──────── EXERCISE DATA ────────

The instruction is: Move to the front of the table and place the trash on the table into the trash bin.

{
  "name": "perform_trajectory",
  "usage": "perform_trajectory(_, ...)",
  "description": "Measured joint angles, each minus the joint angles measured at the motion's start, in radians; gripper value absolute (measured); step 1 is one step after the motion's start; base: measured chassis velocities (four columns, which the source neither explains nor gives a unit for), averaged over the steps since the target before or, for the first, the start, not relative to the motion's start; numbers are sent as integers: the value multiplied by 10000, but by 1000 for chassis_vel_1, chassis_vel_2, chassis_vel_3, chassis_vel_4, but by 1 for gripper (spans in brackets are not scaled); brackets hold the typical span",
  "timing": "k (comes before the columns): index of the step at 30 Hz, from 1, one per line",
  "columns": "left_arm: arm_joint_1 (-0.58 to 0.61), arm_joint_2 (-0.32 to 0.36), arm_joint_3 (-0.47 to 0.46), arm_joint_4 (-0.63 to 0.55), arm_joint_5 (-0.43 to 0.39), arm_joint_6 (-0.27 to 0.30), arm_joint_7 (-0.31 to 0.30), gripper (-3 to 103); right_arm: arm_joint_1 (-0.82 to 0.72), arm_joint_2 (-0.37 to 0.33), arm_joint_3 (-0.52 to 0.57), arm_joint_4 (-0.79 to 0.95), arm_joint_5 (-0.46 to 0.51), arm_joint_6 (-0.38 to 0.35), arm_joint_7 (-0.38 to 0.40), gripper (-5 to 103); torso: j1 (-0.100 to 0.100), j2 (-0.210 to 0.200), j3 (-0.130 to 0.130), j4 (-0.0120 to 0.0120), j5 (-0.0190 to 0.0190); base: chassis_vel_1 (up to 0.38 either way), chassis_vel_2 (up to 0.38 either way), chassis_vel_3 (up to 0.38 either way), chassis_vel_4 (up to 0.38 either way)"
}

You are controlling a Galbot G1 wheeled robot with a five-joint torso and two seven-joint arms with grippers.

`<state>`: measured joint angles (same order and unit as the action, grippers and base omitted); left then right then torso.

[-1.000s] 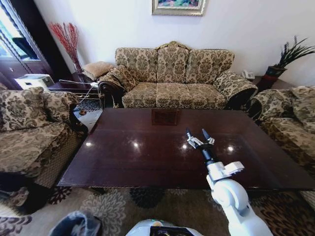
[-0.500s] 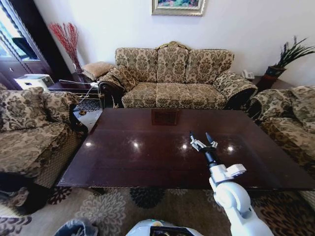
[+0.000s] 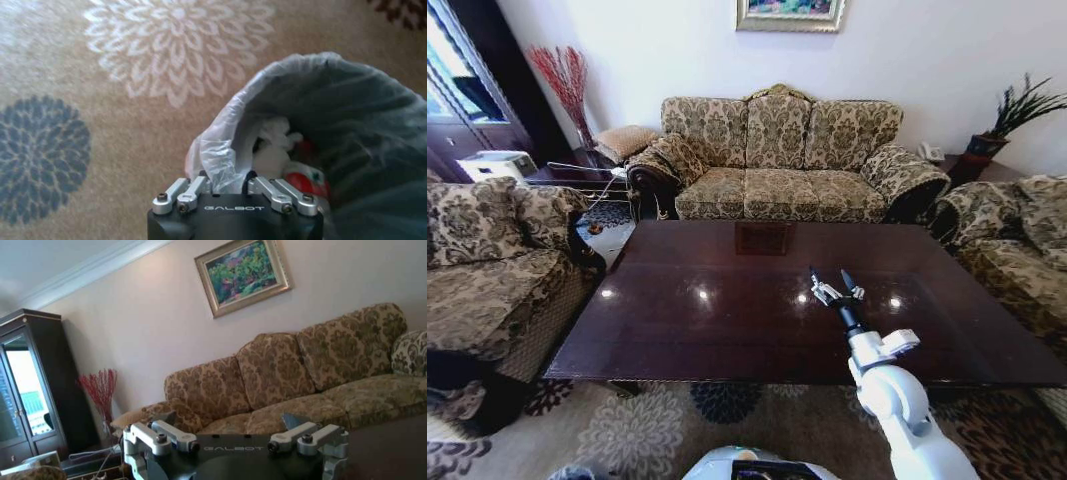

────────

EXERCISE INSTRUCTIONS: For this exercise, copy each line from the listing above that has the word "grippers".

RESULT:
You are controlling a Galbot G1 wheeled robot with a five-joint torso and two seven-joint arms with grippers.
`<state>`: measured joint angles (same order and unit as the action, grippers and base omitted); left then right then torso.

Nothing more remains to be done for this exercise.